After the stellar parameters were established, the Kepler science team ran models and fits to ensure that Kepler-5's transit event was not a false positive, such as an eclipsing binary star. Once the planetary nature of Kepler-5b was established, the Kepler team searched for the planet's occultation behind its star, hoping to find the temperature on its day side. They found both, and were able to set the equilibrium temperature of the planet. The use of speckle imaging using adaptive optics at the WIYN Observatory in Arizona and the Palomar Observatory in California isolated the starlight of Kepler-5 from background stars.
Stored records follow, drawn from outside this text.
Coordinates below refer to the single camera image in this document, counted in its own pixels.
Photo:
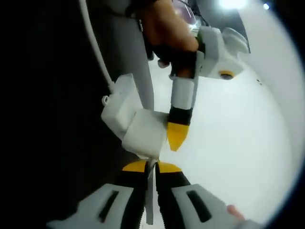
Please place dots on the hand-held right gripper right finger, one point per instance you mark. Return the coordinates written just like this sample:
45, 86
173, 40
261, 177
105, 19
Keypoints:
186, 207

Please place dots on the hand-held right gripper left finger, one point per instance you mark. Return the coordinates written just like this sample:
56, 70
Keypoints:
95, 210

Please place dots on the person's left hand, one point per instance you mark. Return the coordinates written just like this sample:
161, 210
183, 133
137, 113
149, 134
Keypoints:
166, 31

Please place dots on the white desk lamp plug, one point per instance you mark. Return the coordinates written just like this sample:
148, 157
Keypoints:
145, 133

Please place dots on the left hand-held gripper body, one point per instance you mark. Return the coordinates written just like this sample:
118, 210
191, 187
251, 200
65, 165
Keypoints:
221, 59

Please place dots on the person's right hand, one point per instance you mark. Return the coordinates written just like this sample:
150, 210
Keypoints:
236, 213

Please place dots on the white power strip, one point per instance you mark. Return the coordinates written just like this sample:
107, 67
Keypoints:
121, 102

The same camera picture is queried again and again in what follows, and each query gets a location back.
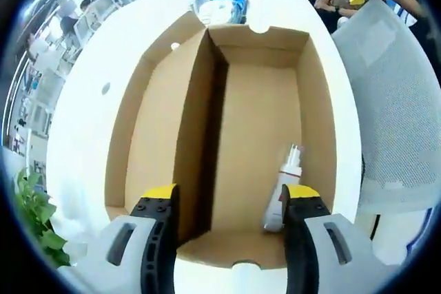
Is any row of white office chairs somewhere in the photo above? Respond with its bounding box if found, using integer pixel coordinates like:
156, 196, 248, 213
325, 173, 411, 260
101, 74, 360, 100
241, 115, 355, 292
58, 0, 114, 67

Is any green potted plant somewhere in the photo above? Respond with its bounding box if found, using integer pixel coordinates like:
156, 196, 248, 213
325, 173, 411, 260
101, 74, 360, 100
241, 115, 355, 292
14, 167, 72, 268

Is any grey mesh office chair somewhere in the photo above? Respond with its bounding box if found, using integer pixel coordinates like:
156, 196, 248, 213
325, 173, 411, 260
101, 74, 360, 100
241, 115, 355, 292
329, 0, 441, 216

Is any white bottle with red label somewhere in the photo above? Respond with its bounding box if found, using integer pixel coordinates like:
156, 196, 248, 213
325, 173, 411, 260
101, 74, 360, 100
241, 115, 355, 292
262, 142, 306, 233

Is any white blue wet wipes pack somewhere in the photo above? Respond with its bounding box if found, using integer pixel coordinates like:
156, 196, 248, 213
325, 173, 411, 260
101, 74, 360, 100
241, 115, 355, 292
191, 0, 238, 25

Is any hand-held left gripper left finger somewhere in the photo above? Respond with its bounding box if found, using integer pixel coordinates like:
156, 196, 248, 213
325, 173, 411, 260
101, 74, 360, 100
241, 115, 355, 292
54, 183, 181, 294

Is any brown cardboard shoe box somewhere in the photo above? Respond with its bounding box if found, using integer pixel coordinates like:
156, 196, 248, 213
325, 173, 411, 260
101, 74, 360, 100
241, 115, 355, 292
103, 10, 338, 271

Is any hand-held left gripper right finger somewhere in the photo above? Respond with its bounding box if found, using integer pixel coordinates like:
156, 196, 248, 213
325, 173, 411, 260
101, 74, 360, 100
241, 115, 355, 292
281, 183, 394, 294
Use of the Fibre-fed Echelle Spectrograph (FIES) at the Nordic Optical Telescope on the Canary Islands on June 4, 2009 provided data that was used to determine the star's stellar classification. The W.M. Keck Observatory's High Resolution Echelle Spectrometer (HIRES), which was used on June 3–6, 2009, and July 2–4, 2009, determined radial velocity measurements for the star, which helped to further define stellar parameters.
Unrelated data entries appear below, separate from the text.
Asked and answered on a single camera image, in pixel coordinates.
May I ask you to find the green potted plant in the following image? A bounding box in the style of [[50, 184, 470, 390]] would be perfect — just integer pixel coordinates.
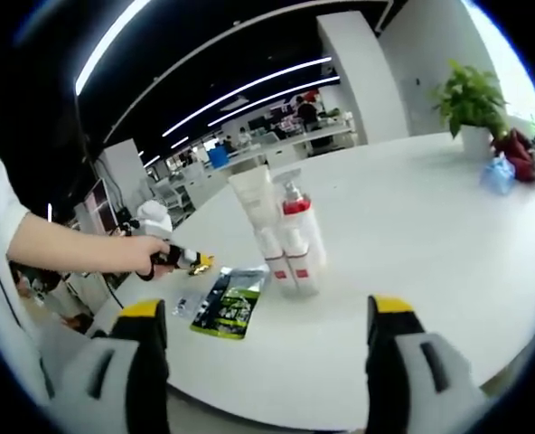
[[429, 58, 512, 154]]

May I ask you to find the tall white cabinet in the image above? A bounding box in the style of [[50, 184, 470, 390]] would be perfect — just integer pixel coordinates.
[[96, 137, 152, 214]]

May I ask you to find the white red-collar pump bottle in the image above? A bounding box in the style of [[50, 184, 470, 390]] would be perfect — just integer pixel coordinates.
[[274, 168, 328, 291]]

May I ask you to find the white skincare tube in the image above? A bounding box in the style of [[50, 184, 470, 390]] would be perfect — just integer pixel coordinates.
[[227, 165, 284, 273]]

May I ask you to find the wide ceiling light strip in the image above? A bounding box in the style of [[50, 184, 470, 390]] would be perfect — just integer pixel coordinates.
[[74, 0, 152, 95]]

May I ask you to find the small blue skincare sample sachet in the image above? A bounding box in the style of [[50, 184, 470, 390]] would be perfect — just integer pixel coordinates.
[[171, 292, 208, 318]]

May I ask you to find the long white counter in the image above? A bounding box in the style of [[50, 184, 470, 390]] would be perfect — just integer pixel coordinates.
[[149, 119, 357, 214]]

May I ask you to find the green silver skincare sachet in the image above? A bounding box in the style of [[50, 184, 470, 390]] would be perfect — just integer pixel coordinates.
[[189, 264, 271, 340]]

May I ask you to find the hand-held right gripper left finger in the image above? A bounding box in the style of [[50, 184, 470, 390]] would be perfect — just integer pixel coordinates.
[[45, 297, 172, 434]]

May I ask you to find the dark red object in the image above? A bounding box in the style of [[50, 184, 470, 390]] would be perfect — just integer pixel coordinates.
[[493, 128, 535, 184]]

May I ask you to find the light blue bag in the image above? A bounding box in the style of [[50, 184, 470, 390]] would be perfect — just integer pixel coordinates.
[[479, 153, 518, 196]]

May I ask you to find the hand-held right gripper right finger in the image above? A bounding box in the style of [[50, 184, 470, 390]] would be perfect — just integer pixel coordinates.
[[365, 293, 490, 434]]

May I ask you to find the person's left hand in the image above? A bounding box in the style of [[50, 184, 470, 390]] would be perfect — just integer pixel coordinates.
[[129, 235, 173, 282]]

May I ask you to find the blue container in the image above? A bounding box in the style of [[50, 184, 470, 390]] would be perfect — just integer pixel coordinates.
[[205, 146, 230, 170]]
Kepler-5 has, as considered by the Kepler team, the potential for use in the study of planets in extreme conditions; its high temperature, large size, and short orbital period contribute to the aforementioned conditions. The findings of the Kepler team, which also included planets Kepler-4b, Kepler-6b, Kepler-7b, and Kepler-8b, were announced at the 215th meeting of the American Astronomical Society of January 4, 2010.

==Host star==

Kepler-5 is a subgiant in the Cygnus constellation that is expected to soon deplete its hydrogen stores in the core and begin fusing hydrogen in the shell region surrounding the core. The star is 1.374 times the mass of the Sun (another model suggests that Kepler-5 as a mass of 1.21 times that of the Sun), although it is more diffuse at 1.793 times the Sun's radius. The star's metallicity is measured to be at [Fe/H] = 0.04, which means that Kepler-5 has 1.10 times the levels of iron as the Sun does.

The star's apparent magnitude is 13.4, meaning that it cannot be seen with the unaided eye.

==Characteristics==

Kepler-5b is a hot Jupiter with a mass that is 2.114 times that of Jupiter and a radius of 1.431 times Jupiter's radius. This also means that Kepler-5b is not very dense. The planet's measured density is 0.894 grams/cm^{3}, less than that of pure water and comparable only to the density of Saturn, which is approximately 0.69 grams/cm^{3}. The planet has an equilibrium temperature of 1868 K, making it fifteen times hotter than Jupiter.

Kepler-5b orbits its host star every 3.5485 days at a mean distance of 0.05064 AU. In addition, with an orbital inclination of 86.3º, Kepler-5b orbits Kepler-5 almost edge-on with respect to Earth. In comparison, planet Mercury orbits the Sun at a distance of 0.387 AU every 87.97 days.

The planet is likely to be tidally locked to the parent star. In 2015, the planetary nightside temperature was estimated to be equal to 2169 K.